## TASK STATEMENT
Retype only the lines that run from the top of the material below to the line bearing "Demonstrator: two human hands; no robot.", inclusive, and keep the pictures out.

## DATA SEGMENT
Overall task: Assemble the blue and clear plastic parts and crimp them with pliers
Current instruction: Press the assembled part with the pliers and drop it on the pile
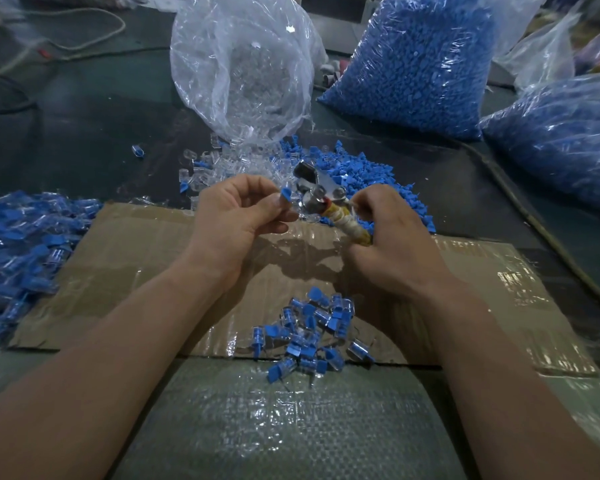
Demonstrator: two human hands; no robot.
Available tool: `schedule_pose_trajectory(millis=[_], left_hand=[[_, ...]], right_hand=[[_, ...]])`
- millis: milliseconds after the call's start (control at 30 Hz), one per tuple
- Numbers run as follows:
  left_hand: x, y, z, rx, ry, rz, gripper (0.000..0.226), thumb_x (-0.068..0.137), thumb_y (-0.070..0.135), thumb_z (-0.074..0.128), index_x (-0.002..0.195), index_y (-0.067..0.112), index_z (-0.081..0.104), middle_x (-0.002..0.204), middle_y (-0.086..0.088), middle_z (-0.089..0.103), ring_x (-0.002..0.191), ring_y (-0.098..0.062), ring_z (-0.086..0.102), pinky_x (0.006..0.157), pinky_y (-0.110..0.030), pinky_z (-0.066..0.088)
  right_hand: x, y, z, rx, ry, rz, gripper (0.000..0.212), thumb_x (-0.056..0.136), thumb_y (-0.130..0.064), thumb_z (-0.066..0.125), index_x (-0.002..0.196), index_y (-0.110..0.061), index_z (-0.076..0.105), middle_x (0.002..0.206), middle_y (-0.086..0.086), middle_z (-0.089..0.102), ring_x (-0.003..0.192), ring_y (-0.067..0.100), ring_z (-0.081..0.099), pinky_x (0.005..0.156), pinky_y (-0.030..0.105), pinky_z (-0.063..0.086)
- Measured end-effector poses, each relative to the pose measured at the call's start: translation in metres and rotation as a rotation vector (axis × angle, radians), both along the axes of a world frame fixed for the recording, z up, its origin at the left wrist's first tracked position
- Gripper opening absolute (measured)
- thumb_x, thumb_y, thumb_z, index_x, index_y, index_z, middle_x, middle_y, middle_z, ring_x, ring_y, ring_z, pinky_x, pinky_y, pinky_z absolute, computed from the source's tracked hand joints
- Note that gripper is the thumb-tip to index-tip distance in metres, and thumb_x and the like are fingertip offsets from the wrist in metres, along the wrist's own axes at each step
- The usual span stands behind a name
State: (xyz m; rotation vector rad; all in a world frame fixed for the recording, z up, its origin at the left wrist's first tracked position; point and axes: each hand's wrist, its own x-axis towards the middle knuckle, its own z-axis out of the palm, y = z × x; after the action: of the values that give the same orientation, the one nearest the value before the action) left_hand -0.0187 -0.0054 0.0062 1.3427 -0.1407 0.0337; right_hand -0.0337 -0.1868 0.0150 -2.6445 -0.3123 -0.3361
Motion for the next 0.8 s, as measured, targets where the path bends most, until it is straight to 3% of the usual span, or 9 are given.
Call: schedule_pose_trajectory(millis=[100, 267, 433, 600, 800], left_hand=[[-0.0003, -0.0001, 0.0009, 0.016, -0.025, 0.010, 0.017, 0.082, -0.008, 0.055, 0.077, 0.008, 0.058, 0.063, 0.001, 0.067, 0.061, -0.009, 0.065, 0.058, -0.018, 0.054], [-0.0008, -0.0007, 0.0011, 0.022, -0.045, 0.009, 0.016, 0.081, -0.008, 0.056, 0.076, 0.007, 0.059, 0.062, 0.002, 0.066, 0.060, -0.009, 0.064, 0.056, -0.017, 0.052], [-0.0004, -0.0008, 0.0000, 0.061, -0.064, 0.006, 0.019, 0.081, -0.009, 0.056, 0.075, 0.009, 0.059, 0.059, 0.004, 0.067, 0.058, -0.008, 0.064, 0.056, -0.016, 0.051], [-0.0013, -0.0009, -0.0010, 0.083, -0.092, -0.003, 0.019, 0.081, -0.009, 0.056, 0.076, 0.009, 0.059, 0.061, 0.003, 0.067, 0.059, -0.007, 0.064, 0.057, -0.015, 0.051], [-0.0006, -0.0012, -0.0043, 0.125, -0.129, 0.010, 0.021, 0.080, -0.009, 0.057, 0.075, 0.011, 0.058, 0.061, 0.006, 0.067, 0.059, -0.005, 0.064, 0.057, -0.014, 0.051]], right_hand=[[-0.0011, 0.0019, 0.0001, -0.012, 0.030, 0.022, 0.030, 0.074, -0.017, 0.060, 0.095, -0.021, 0.040, 0.092, -0.003, 0.040, 0.084, 0.014, 0.040, 0.066, 0.024, 0.030], [-0.0002, 0.0023, -0.0013, -0.037, 0.078, 0.043, 0.031, 0.075, -0.016, 0.062, 0.096, -0.022, 0.039, 0.090, -0.006, 0.036, 0.082, 0.011, 0.037, 0.066, 0.012, 0.028], [-0.0007, 0.0017, -0.0001, -0.021, 0.102, 0.042, 0.030, 0.077, -0.019, 0.064, 0.096, -0.021, 0.041, 0.091, -0.003, 0.045, 0.084, 0.014, 0.044, 0.070, 0.027, 0.037], [-0.0012, 0.0008, 0.0015, -0.049, 0.109, 0.045, 0.031, 0.076, -0.020, 0.064, 0.094, -0.024, 0.040, 0.079, -0.014, 0.042, 0.071, 0.004, 0.042, 0.060, 0.020, 0.033], [-0.0013, 0.0039, 0.0030, -0.058, 0.113, 0.058, 0.025, 0.075, -0.018, 0.065, 0.088, -0.024, 0.044, 0.075, -0.016, 0.041, 0.073, 0.010, 0.042, 0.065, 0.027, 0.034]])
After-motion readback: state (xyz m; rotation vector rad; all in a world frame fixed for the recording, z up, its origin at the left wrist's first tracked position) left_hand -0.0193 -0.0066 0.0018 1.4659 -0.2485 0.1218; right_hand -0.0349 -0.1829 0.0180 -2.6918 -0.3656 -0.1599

## RESULT OF THE TASK
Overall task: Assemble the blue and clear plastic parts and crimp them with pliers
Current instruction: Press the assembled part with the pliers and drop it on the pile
Demonstrator: two human hands; no robot.

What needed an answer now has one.